Last September, Brazilian army troops were deployed to quell fighting between rival drug gangs in Rocinha, the most notoriously violent of Rio de Janiero’s favelas—the informal urban settlements in the north of the city, virtually abandoned by the government for anything other than militarized anti-drug operations.
On December 6, authorities announced the apprehension of the fugitive gang leader who was said be behind that wave of violence but eluded capture at the time. Rogerio Avelino da Silva, AKA “Rogerio 157,” was detained in Arara, another favela in the north of the city.

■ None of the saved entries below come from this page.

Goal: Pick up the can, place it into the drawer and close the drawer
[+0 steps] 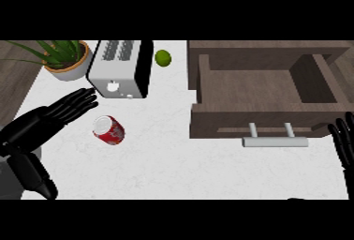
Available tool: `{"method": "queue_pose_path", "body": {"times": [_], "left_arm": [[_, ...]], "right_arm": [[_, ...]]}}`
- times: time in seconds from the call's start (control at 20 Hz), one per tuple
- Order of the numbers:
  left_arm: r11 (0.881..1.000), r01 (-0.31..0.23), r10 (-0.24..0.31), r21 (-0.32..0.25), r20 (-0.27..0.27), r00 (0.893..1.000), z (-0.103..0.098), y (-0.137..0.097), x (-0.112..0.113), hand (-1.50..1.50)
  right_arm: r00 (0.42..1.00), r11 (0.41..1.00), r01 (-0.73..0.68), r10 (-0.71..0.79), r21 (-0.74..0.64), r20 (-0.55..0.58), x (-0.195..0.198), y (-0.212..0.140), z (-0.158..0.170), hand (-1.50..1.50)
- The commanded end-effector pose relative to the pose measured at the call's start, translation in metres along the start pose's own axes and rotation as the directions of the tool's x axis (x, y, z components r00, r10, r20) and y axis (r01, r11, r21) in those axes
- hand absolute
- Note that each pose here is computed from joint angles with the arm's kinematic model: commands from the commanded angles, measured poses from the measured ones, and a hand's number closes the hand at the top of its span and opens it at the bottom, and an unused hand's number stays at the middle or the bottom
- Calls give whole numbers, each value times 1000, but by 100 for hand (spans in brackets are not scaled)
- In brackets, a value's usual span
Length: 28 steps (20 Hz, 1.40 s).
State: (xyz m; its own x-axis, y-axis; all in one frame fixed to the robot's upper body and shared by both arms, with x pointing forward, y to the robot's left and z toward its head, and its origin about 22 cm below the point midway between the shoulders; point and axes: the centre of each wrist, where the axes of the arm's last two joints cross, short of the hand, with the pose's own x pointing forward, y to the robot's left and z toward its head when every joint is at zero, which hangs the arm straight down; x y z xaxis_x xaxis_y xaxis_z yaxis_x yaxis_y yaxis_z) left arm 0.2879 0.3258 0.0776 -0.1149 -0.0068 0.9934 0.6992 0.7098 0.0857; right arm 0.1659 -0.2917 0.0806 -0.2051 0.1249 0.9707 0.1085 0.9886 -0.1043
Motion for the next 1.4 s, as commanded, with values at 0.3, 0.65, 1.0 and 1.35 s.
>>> {"method": "queue_pose_path", "body": {"times": [0.3,0.65,1.0,1.35], "left_arm": [[1000,-2,3,26,-22,1000,3,5,-34,-150],[999,6,-4,42,-39,999,-17,16,-67,-150],[997,20,-17,80,-38,999,2,29,-88,-150],[994,39,-31,102,-80,996,16,39,-111,-150]], "right_arm": [[1000,1000,4,-4,10,8,-7,0,5,-150],[1000,1000,1,-2,17,19,-15,-3,-1,-150],[1000,1000,-17,17,15,-12,-4,-6,-4,-150],[1000,1000,4,-4,17,8,-16,7,10,-150]]}}
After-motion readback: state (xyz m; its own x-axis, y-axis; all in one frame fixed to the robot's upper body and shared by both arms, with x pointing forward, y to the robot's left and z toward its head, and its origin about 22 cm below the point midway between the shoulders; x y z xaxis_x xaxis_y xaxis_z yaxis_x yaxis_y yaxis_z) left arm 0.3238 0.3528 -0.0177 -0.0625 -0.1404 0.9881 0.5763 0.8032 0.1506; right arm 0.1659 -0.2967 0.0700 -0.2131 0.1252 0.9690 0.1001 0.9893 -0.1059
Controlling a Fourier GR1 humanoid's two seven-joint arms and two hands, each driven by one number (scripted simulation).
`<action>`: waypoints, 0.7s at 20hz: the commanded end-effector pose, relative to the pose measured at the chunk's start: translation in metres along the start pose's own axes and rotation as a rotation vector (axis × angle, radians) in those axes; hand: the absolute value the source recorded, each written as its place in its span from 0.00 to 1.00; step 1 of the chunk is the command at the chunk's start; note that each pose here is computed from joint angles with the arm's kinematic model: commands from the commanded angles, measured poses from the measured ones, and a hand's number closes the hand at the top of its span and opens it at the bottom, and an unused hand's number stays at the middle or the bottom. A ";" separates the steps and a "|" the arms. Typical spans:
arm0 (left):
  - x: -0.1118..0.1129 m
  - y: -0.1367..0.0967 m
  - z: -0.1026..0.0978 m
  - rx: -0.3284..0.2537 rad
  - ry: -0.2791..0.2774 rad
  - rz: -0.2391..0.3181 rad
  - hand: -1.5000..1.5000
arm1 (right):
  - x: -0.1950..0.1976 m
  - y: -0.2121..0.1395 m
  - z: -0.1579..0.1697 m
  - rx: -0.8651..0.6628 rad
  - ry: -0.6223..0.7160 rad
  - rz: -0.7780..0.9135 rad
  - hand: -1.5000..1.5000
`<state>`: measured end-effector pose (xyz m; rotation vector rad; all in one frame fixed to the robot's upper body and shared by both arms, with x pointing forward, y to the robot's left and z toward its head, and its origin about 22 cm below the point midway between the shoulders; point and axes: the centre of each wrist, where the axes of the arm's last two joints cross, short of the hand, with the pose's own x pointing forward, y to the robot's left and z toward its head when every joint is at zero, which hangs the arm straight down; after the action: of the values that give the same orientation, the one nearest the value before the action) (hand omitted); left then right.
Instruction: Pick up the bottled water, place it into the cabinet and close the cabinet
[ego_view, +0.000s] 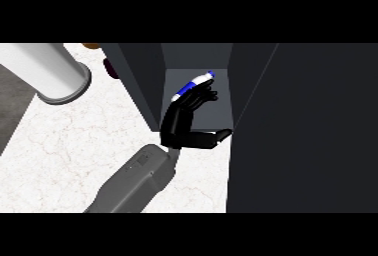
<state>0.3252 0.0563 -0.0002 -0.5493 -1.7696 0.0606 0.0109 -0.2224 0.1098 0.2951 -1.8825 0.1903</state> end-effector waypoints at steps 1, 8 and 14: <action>-0.004 -0.008 0.047 0.006 0.031 0.035 0.00 | 0.033 0.008 -0.011 -0.002 -0.047 0.046 0.00; 0.016 0.028 0.133 0.119 0.003 0.009 0.00 | 0.031 0.005 -0.010 0.011 -0.036 0.085 0.00; 0.047 0.072 0.177 0.091 -0.020 0.015 0.00 | 0.025 0.001 -0.012 0.360 0.019 0.084 1.00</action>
<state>0.1954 0.1544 -0.0346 -0.4924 -1.7534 0.1700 0.0082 -0.2244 0.1101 0.3940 -1.8191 0.3359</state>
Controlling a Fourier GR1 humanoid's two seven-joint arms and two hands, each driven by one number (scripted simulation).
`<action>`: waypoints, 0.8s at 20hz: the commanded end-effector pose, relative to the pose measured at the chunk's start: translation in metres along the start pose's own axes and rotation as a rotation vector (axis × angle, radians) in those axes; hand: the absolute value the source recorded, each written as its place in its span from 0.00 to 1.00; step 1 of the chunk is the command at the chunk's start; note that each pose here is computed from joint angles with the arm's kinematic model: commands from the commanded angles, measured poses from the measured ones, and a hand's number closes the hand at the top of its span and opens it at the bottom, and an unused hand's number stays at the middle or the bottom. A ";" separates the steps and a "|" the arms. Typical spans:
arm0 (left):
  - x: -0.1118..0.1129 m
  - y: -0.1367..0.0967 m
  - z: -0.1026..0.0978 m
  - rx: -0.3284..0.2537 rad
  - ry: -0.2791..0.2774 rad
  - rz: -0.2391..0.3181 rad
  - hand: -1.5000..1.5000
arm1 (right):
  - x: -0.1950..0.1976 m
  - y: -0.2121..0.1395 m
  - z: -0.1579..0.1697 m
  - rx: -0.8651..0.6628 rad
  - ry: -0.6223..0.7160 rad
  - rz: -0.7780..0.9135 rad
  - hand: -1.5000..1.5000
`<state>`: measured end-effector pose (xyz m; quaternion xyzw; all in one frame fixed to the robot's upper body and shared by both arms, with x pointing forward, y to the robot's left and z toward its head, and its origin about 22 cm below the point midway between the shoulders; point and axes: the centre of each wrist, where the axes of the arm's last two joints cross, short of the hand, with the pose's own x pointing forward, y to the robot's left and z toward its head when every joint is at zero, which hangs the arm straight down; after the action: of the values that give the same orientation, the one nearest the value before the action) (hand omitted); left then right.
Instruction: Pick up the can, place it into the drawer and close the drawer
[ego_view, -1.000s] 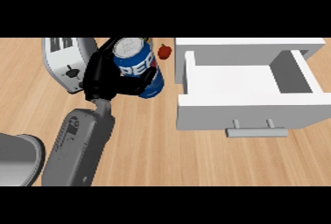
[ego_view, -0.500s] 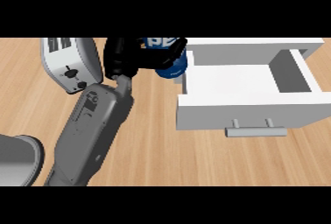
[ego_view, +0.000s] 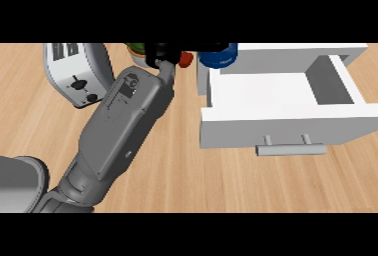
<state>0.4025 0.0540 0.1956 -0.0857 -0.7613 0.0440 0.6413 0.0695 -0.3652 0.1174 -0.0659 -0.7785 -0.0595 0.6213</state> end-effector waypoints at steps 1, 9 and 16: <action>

Nearly 3,000 officers from the Federal Police, as well as army troops, took part in the “mega-operation” that led to his arrest—although Rogerio offered no resistance in the end.

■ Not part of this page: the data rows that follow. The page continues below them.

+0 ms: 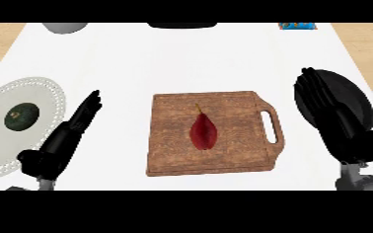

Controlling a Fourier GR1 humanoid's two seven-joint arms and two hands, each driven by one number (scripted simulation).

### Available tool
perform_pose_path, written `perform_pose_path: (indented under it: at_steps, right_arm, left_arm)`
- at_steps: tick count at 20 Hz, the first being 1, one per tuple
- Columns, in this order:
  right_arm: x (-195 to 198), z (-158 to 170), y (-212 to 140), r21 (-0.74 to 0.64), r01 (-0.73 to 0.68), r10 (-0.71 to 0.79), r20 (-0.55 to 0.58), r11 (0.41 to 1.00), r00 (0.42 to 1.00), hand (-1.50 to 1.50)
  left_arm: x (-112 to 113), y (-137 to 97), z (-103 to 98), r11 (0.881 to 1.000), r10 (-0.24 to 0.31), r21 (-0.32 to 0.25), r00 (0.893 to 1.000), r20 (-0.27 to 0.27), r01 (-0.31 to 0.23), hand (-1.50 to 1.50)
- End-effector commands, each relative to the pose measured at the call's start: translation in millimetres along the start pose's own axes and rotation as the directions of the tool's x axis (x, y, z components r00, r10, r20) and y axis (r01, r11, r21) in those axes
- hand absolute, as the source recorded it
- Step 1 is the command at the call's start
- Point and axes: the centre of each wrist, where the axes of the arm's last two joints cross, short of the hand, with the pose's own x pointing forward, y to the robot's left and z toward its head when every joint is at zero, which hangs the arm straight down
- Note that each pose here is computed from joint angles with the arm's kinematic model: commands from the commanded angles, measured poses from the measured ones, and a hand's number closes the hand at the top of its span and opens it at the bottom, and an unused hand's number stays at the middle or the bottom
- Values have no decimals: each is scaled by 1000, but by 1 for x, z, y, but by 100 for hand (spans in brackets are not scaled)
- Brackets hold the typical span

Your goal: Pick the pear from the cutting board and place it in the pan

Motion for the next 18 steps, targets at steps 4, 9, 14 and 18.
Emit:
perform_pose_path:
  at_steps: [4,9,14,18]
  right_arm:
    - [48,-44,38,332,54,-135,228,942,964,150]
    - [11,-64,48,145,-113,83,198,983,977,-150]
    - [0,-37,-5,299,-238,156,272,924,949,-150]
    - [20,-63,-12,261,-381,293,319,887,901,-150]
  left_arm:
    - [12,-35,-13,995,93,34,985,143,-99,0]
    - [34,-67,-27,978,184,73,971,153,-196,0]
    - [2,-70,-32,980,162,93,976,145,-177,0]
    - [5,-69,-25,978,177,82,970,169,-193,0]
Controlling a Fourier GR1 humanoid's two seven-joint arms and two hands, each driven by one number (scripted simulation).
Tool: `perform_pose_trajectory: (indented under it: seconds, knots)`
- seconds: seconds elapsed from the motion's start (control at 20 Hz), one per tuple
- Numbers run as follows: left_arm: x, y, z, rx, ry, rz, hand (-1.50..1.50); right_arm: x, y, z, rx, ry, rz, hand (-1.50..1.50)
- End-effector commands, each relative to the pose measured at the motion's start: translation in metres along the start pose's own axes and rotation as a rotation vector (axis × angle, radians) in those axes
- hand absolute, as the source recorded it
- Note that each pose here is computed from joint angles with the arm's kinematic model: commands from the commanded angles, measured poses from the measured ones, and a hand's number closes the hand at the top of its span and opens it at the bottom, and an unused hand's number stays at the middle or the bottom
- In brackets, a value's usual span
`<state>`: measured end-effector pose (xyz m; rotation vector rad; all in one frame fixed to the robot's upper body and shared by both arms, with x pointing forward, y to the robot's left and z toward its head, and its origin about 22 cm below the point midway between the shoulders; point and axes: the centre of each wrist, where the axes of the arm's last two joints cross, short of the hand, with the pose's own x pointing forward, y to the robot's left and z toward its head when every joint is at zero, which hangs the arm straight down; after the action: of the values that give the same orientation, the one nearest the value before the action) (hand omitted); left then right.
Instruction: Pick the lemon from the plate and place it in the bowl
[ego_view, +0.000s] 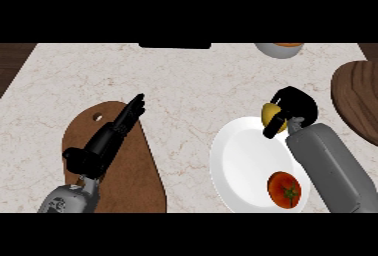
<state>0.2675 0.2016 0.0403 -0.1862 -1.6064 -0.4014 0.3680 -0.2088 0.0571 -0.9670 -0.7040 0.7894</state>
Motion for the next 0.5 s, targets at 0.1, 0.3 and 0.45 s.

Some of the arresting officers took selfies with the apprehended gang boss. Brazilian daily O Globo published the selfies, some of which show Rogerio smiling while the rifle-toting officers flashed the peace sign.
An award of 50,000 reals ($15,000) was placed on da Silva’s head, and his eluding of the authorities was clearly seen as a humiliation. The spectacular violence in Rocinha was just the most recent of his high-profile escapades. In 2010, Rogerio was part of a posse that took several tourists hostage at the Intercontinental Hotel in Rio’s swanky São Conrado beach. One woman was killed in the ensuing shoot-out.

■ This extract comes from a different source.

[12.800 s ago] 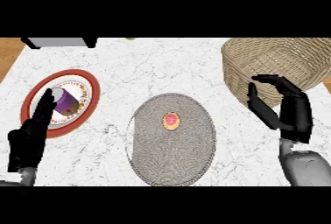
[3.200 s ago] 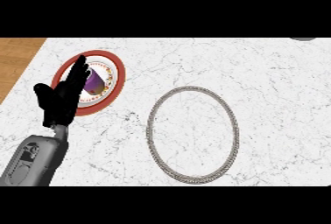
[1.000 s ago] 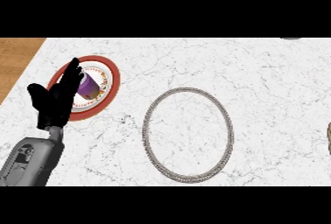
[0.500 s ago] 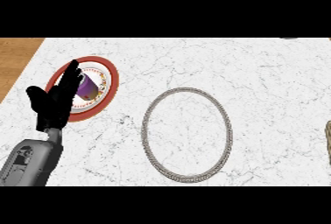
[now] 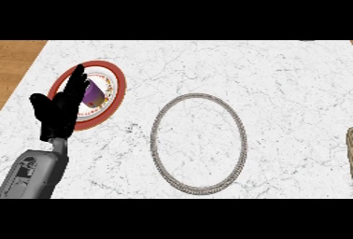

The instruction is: Pick the cupcake from the placemat and place it in the basket

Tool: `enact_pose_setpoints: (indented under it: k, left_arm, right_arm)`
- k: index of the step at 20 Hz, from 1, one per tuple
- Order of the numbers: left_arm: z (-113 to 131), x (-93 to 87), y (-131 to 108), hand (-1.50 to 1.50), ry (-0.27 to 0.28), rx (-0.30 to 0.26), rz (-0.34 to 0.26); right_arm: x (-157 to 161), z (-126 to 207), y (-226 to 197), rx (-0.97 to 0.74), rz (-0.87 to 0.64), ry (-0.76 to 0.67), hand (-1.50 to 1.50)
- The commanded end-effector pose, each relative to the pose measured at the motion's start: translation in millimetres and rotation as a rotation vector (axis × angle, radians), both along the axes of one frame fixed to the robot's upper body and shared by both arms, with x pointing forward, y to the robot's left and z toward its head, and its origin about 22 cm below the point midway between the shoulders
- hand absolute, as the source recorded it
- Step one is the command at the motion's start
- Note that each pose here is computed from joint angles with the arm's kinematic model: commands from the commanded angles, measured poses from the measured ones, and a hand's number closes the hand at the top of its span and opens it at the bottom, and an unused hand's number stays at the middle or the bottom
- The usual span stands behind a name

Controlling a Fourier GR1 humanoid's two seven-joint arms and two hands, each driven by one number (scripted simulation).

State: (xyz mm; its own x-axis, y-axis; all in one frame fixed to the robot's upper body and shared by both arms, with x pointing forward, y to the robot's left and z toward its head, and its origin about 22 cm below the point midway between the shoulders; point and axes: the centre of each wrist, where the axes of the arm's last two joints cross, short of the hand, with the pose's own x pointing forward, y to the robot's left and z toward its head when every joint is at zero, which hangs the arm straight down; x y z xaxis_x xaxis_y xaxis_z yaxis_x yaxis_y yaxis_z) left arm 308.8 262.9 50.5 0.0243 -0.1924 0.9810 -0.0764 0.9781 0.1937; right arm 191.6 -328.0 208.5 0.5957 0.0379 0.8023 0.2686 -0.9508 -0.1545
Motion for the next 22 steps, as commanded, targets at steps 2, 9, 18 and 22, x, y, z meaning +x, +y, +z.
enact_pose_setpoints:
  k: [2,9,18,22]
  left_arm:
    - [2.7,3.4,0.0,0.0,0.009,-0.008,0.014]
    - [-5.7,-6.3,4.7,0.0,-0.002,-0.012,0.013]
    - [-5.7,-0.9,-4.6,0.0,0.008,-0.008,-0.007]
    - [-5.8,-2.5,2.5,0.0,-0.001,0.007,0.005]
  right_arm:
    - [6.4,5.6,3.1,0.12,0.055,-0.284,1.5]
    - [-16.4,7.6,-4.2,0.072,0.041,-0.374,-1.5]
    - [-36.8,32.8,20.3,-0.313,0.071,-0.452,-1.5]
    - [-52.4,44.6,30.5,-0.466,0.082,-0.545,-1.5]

Rogerio was said to be a virtual government unto himself across much of the sprawling Rocinha and neighboring favelas, where the cocaine trade is virtually the only economy. But his arrest may only set off a new power struggle among the gangs that control the favela. The Rio Times reported that just minutes after the apprehension of Rogerio, the echo of gunfire could be heard in the Rocinha.